### What you should do:
Report all lines in the records that hold the string "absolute".

Data entries
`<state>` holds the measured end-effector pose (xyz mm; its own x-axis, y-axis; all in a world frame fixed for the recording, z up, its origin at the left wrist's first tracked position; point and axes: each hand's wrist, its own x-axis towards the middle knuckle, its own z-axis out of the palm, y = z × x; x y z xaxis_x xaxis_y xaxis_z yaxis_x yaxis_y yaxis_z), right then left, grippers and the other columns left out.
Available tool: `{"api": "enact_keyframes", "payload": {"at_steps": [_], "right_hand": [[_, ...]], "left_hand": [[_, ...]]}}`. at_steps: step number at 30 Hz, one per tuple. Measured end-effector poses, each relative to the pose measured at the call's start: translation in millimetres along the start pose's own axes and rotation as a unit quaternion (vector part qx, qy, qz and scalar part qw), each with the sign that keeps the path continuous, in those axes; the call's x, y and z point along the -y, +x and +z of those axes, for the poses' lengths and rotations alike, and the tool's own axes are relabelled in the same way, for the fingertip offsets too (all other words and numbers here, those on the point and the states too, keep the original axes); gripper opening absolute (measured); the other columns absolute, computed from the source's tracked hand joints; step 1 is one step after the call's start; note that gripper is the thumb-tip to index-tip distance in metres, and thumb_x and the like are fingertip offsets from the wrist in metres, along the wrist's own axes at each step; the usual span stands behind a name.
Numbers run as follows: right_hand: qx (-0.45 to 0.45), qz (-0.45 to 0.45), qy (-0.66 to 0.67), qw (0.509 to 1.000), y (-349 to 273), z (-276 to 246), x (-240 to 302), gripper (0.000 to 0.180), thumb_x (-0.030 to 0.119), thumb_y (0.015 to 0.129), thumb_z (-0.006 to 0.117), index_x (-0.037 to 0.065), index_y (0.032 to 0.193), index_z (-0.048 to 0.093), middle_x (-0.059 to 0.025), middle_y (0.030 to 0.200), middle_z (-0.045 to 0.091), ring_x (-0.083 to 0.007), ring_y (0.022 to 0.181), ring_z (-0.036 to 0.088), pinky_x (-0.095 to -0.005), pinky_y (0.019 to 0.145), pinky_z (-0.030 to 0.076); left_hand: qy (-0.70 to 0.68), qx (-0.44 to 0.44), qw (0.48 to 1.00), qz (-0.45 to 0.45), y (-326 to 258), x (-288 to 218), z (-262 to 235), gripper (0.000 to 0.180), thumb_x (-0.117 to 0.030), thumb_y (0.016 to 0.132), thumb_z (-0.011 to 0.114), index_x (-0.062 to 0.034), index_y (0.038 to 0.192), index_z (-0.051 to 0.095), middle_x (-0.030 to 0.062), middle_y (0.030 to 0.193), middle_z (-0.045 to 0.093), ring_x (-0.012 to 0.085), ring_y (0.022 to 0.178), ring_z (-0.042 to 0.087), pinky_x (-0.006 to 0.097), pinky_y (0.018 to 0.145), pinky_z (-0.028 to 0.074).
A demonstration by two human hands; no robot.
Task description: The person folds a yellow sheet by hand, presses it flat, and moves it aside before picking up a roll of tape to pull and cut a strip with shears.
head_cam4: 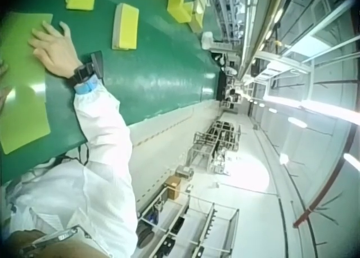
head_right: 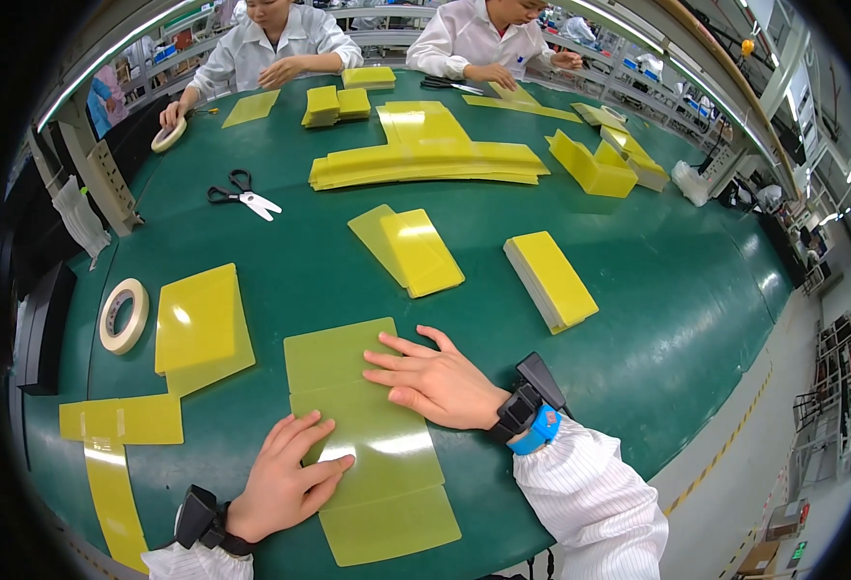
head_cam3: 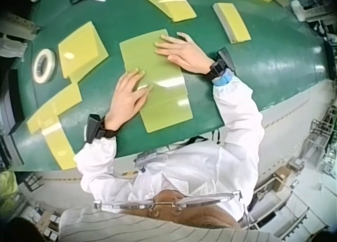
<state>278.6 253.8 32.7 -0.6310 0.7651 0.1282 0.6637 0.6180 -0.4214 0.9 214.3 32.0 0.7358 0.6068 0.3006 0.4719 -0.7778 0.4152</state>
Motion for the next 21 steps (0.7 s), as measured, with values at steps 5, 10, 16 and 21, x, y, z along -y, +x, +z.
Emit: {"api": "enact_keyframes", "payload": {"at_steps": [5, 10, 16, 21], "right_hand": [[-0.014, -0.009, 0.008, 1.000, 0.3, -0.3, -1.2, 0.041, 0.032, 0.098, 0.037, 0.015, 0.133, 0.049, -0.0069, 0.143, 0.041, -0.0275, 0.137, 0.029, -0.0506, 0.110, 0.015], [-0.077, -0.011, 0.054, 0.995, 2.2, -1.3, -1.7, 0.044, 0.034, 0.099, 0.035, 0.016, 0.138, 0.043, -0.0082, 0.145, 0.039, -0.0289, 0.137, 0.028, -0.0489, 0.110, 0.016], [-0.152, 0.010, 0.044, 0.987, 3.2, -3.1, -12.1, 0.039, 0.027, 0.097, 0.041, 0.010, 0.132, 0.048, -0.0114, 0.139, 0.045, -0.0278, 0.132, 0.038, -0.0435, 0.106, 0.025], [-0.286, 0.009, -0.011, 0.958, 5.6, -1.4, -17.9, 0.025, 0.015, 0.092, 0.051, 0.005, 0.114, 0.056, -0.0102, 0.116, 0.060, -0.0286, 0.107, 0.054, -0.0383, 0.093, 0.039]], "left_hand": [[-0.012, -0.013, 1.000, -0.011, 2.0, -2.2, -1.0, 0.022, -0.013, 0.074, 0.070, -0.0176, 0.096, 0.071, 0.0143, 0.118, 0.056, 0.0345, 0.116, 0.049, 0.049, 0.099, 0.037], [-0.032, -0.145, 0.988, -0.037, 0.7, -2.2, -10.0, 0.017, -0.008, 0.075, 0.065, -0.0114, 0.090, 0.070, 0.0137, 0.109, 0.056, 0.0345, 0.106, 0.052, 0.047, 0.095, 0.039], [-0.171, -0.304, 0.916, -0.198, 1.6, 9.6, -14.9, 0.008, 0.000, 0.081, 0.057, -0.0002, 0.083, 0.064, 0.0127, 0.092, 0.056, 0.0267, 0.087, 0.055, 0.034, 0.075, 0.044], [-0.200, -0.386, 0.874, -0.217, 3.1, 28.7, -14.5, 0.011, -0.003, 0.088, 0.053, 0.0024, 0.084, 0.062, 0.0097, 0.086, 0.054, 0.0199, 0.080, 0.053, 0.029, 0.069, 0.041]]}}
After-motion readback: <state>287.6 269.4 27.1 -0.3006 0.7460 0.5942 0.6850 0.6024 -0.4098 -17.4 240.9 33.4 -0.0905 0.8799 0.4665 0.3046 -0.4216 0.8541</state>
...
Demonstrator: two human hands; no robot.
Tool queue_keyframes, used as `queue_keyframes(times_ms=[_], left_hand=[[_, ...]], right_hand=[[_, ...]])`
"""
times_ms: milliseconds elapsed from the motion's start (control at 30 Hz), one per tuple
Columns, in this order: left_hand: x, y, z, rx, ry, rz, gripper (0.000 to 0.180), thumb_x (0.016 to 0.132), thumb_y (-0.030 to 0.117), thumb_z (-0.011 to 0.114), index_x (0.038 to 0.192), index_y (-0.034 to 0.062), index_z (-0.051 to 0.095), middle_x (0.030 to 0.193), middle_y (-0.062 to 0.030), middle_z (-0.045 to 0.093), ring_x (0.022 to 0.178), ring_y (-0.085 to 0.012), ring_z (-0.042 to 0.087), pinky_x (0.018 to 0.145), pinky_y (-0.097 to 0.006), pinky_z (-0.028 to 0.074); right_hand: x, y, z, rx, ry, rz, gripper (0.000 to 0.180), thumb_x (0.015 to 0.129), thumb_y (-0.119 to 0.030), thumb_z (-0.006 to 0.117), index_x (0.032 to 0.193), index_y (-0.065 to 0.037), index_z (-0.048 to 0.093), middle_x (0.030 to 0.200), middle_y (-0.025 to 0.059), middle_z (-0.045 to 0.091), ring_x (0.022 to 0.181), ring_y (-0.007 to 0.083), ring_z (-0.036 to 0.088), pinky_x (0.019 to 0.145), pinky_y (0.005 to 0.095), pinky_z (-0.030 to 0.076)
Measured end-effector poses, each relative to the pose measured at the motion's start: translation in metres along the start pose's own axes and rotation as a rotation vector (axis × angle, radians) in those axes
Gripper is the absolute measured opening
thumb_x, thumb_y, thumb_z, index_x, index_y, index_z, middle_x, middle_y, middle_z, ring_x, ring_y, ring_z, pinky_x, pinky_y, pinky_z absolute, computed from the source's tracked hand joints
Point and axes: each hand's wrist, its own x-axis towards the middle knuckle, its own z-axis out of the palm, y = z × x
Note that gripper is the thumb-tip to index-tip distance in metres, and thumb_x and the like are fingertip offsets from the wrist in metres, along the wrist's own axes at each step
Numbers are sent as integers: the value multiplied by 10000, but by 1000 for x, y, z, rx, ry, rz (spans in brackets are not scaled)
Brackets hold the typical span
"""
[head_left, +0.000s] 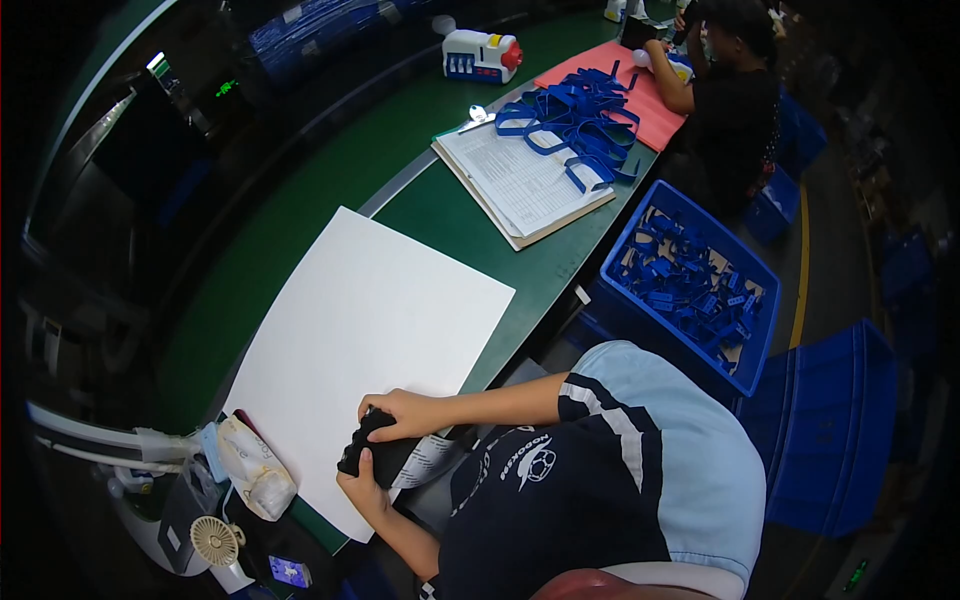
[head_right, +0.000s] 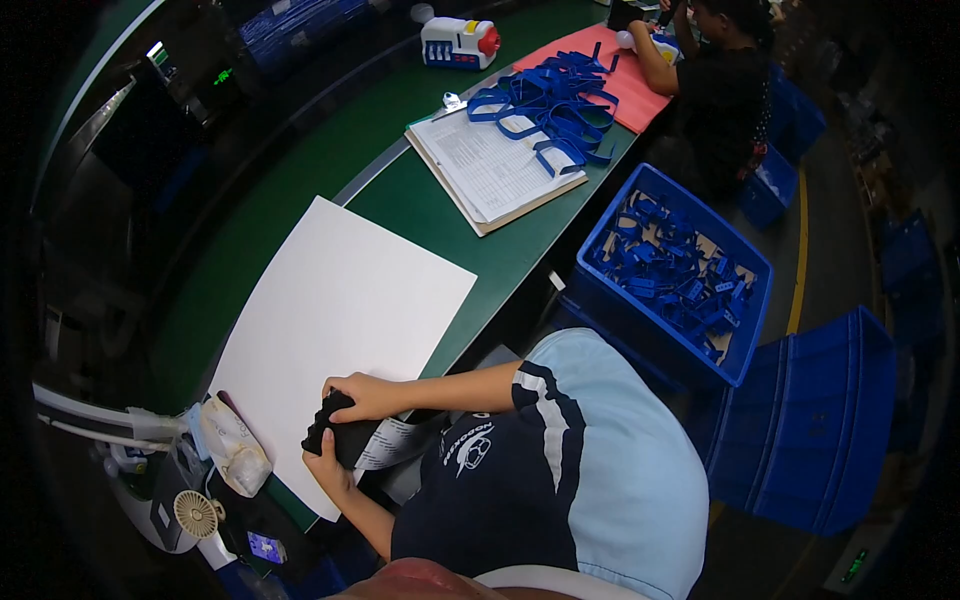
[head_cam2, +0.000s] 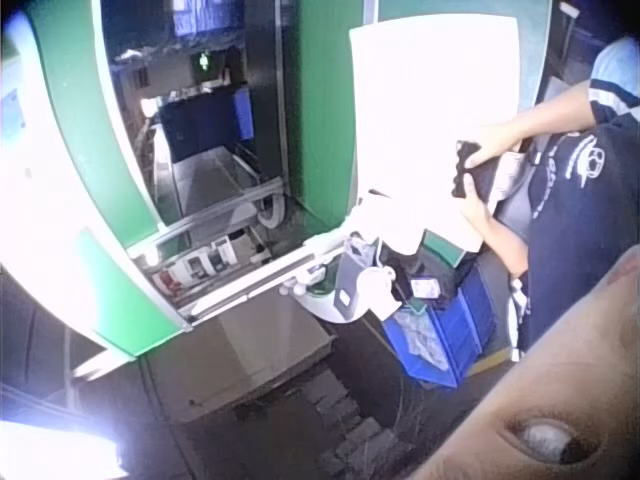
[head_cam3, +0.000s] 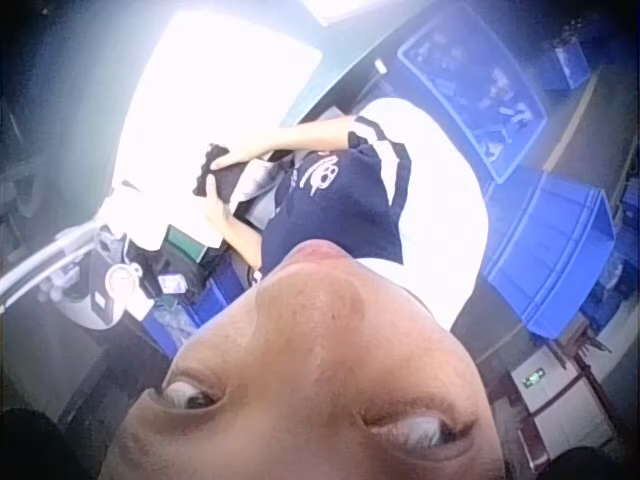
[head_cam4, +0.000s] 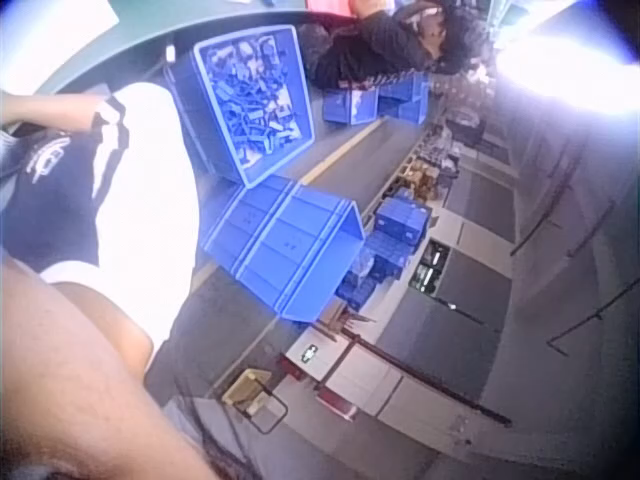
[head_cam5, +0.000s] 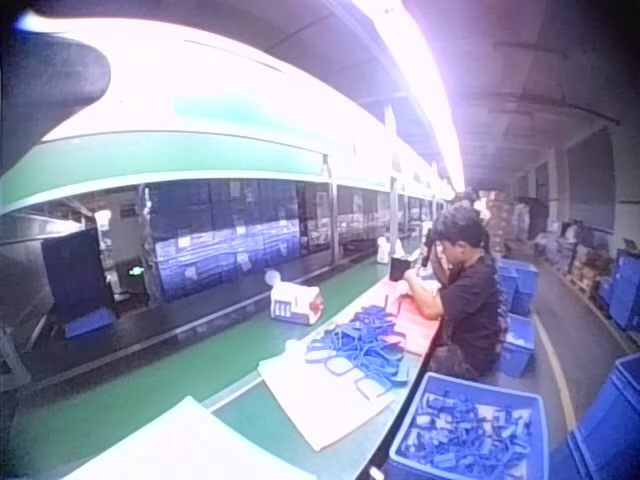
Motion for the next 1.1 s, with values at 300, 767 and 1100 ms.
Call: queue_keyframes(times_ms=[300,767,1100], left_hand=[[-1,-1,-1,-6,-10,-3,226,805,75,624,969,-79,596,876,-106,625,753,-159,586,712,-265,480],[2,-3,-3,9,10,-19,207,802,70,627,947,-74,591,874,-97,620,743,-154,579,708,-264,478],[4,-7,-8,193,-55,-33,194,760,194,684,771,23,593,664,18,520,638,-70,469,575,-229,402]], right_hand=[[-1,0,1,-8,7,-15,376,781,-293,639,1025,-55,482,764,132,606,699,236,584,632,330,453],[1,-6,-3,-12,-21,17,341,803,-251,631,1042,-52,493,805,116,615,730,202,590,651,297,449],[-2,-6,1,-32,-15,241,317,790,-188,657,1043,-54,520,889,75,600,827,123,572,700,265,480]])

### Response:
Available tool: `{"api": "enact_keyframes", "payload": {"at_steps": [_], "right_hand": [[_, ...]], "left_hand": [[_, ...]]}}`. at_steps: step number at 30 Hz, one per tuple. Measured end-effector poses, each relative to the pose measured at the call's start: translation in millimetres along the start pose's own axes and rotation as a unit quaternion (vector part qx, qy, qz and scalar part qw), each with the sign that keeps the path continuous, in those axes; the call's x, y and z point along the -y, +x and +z of those axes, for the poses' lengths and rotations alike, and the tool's own axes are relabelled in the same way, for the fingertip offsets too (all other words and numbers here, those on the point and the states too, keep the original axes); gripper opening absolute (measured); the other columns absolute, computed from the source's tracked hand joints; step 1 is one step after the call's start; note that gripper is the thumb-tip to index-tip distance in metres, and thumb_x and the like are fingertip offsets from the wrist in metres, along the wrist's own axes at each step; the usual span stands behind a name.
Gripper is the absolute measured opening
thumb_x, thumb_y, thumb_z, index_x, index_y, index_z, middle_x, middle_y, middle_z, ring_x, ring_y, ring_z, pinky_x, pinky_y, pinky_z absolute, computed from the source's tracked hand joints

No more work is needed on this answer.